Filter out every line below that lacks "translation", and copy the rest.

************

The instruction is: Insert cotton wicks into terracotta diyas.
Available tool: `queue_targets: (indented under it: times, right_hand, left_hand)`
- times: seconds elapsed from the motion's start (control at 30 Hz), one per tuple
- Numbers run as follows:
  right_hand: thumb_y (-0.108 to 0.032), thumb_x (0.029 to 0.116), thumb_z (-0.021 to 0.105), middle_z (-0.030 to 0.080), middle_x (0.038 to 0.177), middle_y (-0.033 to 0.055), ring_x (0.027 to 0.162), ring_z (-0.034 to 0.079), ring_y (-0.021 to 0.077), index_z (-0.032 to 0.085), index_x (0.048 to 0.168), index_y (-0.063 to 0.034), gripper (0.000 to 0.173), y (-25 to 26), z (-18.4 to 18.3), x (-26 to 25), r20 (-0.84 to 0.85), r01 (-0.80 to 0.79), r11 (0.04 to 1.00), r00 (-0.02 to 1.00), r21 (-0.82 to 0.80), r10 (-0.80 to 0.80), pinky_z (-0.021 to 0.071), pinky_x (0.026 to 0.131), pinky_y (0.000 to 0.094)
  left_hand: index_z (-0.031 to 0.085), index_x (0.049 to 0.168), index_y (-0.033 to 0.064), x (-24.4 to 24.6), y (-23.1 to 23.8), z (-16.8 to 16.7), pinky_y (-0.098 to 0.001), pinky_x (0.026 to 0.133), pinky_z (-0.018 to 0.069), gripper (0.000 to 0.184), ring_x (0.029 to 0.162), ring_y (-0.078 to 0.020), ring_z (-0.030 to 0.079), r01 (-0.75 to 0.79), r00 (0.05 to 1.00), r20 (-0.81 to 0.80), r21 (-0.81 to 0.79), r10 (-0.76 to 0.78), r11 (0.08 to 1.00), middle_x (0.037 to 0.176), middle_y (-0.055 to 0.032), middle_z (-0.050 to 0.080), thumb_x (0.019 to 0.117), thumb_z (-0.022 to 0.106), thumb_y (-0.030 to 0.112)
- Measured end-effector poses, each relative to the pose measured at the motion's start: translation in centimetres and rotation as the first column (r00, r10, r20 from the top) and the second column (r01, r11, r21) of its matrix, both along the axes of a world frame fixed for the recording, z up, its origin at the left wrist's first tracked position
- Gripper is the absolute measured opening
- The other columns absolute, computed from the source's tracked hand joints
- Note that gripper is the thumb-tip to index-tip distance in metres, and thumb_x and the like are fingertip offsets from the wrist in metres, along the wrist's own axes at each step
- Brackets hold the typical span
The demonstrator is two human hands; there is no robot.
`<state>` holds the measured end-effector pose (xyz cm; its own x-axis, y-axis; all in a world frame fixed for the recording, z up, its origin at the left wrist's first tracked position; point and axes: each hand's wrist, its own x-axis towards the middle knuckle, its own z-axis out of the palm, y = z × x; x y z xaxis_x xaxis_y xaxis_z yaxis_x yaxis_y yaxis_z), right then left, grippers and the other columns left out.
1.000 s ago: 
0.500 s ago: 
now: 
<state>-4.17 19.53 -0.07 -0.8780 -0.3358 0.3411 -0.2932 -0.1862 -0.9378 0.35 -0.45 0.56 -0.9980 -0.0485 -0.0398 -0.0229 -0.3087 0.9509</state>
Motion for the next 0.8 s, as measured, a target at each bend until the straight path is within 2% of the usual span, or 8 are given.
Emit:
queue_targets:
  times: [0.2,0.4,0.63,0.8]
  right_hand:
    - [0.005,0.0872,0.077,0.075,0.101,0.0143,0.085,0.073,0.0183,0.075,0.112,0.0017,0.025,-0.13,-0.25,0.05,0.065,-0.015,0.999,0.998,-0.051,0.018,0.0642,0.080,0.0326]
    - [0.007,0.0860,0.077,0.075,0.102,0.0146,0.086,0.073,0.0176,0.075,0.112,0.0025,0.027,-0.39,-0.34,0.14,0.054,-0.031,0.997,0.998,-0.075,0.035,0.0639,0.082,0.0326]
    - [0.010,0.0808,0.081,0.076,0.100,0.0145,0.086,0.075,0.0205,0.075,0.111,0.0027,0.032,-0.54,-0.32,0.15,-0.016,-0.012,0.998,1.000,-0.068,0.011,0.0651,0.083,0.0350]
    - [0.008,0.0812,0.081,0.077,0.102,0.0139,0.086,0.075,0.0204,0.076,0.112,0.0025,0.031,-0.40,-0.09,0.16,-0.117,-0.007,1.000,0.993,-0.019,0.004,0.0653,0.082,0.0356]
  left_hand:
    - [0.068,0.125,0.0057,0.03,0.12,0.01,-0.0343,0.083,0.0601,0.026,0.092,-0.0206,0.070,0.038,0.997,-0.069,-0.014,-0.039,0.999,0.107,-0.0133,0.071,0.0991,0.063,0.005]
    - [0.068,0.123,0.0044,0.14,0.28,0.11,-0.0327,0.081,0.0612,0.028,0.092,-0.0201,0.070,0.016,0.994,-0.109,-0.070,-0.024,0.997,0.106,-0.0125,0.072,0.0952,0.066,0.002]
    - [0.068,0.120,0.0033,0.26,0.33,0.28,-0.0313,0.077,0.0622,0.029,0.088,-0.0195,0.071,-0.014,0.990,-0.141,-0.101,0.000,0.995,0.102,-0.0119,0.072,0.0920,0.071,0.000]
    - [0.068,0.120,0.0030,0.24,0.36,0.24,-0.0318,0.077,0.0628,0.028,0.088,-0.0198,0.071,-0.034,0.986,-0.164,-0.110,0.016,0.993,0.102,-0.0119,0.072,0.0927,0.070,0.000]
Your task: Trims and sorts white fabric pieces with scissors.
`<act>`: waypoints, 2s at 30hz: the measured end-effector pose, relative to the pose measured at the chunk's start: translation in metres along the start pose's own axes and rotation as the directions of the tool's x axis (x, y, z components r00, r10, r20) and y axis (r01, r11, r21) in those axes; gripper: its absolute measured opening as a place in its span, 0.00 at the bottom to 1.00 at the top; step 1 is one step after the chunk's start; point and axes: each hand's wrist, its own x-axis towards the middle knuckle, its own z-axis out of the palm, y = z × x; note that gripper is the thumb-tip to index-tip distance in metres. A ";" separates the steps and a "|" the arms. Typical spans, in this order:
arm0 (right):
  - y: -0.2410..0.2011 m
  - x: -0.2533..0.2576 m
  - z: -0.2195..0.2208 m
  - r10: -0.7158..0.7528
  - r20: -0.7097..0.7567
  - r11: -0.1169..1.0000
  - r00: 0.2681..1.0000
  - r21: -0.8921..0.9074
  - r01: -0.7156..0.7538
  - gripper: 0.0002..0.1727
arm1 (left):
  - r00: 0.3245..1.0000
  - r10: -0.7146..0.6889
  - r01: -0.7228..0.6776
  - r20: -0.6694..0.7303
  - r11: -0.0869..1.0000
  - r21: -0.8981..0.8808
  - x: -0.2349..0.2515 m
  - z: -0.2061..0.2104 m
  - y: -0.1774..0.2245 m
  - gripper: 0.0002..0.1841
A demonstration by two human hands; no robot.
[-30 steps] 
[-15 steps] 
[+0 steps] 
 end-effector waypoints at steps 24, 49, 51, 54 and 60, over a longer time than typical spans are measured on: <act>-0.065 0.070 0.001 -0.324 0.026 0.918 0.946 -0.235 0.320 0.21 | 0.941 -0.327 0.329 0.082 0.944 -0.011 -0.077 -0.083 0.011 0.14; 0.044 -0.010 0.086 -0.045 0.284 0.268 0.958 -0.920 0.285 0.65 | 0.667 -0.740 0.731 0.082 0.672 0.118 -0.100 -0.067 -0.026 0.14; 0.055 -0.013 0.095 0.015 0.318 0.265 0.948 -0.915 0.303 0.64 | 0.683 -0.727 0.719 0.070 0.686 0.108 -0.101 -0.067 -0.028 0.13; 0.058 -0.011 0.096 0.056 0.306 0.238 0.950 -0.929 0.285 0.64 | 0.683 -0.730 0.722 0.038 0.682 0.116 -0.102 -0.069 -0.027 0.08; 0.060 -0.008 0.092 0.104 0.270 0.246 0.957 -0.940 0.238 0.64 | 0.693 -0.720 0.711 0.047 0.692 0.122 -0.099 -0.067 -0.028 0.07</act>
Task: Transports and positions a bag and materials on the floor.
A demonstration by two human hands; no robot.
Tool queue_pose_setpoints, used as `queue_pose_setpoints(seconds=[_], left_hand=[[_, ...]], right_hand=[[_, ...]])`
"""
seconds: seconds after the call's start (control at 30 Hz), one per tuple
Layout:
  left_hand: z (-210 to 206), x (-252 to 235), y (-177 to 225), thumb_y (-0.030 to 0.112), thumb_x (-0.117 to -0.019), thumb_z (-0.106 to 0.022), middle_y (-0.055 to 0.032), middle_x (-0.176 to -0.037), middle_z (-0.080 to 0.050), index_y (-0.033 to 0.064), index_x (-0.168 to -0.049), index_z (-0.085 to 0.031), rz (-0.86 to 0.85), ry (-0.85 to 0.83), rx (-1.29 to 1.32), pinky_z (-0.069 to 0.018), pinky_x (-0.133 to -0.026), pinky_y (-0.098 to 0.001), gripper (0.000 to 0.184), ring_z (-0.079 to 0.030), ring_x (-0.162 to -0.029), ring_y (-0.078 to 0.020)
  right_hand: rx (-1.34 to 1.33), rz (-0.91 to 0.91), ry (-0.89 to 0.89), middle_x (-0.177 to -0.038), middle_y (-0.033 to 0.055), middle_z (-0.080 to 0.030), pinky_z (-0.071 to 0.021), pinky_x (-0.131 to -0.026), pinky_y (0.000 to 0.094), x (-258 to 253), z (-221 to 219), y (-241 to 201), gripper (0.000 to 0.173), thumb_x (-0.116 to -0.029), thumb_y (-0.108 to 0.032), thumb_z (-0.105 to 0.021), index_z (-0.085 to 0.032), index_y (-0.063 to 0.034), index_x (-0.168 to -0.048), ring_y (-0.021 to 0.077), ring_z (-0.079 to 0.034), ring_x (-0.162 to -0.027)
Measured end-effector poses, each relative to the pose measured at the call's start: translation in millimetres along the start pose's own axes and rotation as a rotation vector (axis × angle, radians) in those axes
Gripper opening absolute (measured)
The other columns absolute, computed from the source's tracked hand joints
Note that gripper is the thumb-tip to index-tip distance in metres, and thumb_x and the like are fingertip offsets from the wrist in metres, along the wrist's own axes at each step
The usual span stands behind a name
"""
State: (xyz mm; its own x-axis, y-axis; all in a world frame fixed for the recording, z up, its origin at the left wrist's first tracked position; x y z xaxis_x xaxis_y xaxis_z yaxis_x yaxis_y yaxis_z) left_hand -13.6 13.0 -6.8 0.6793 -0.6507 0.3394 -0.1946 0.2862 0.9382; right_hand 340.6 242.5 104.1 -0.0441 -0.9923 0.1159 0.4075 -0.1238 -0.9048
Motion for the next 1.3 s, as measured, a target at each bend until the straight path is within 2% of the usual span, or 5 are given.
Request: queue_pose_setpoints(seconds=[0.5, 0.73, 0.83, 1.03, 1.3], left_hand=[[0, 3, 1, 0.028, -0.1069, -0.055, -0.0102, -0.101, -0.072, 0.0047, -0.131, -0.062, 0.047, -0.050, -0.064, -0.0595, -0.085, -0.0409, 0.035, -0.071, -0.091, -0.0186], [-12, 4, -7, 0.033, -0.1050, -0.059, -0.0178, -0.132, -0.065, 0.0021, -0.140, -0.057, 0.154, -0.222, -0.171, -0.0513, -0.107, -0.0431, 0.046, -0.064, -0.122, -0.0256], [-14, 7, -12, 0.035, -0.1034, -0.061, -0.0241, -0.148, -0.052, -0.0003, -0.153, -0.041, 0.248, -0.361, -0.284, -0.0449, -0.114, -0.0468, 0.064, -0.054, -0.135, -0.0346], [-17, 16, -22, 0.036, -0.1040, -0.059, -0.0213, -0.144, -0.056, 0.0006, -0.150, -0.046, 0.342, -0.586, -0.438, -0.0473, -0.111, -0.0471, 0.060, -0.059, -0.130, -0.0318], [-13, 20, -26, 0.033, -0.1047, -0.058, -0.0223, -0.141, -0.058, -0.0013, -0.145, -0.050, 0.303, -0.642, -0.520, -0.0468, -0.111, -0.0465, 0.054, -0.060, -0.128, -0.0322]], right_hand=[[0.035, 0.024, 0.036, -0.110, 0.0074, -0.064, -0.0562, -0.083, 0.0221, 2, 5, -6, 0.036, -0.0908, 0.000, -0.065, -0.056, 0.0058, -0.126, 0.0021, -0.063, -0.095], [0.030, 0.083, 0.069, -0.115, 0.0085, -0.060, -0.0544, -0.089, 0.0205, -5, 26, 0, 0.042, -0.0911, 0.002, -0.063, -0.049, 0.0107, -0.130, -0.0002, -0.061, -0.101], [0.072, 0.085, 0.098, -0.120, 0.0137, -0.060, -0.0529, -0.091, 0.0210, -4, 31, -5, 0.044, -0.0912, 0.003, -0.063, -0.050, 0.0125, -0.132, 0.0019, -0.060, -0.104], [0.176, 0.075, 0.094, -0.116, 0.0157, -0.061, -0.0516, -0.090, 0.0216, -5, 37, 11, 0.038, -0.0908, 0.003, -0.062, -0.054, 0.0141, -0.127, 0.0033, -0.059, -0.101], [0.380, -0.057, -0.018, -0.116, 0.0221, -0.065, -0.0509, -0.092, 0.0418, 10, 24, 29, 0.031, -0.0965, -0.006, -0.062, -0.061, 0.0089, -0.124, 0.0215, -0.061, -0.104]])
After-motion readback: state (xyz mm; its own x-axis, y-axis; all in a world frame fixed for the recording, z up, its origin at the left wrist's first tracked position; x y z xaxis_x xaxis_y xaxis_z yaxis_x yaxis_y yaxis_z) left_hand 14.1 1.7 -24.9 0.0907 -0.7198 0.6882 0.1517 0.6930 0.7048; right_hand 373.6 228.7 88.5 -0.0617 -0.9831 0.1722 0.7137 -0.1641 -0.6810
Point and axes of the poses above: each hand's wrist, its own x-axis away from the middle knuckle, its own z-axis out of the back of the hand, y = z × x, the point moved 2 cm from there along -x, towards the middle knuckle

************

__ANSWER AREA__.
- Measured end-effector poses, each relative to the pose measured at the motion's start: translation in centimetres and rotation as the first column (r00, r10, r20 from the top) and the second column (r01, r11, r21) of its matrix, both along the axes of a world frame fixed for the recording, z up, its origin at the left wrist's first tracked position
`<act>`: waypoints, 2s at 30hz: the measured end-effector pose, relative to the pose measured at the chunk's start: translation in metres along the start pose's own axes and rotation as the directions of the tool's x axis (x, y, z components r00, r10, r20) and y axis (r01, r11, r21) in those axes; gripper: its absolute measured opening as a place in its span, 0.00 at the bottom to 1.00 at the top; step 1 is one step after the chunk's start; point and axes: each hand's wrist, its own x-axis towards the middle knuckle, its own z-axis out of the palm, y = z × x; note that gripper is the thumb-tip to index-tip distance in metres. A ";" separates the steps and a "|" the arms. Typical spans, in this order:
Measured end-effector poses, each relative to the pose measured at the call's start: translation in millimetres along the start pose's own axes and rotation as a rotation vector (axis × angle, radians) in those axes

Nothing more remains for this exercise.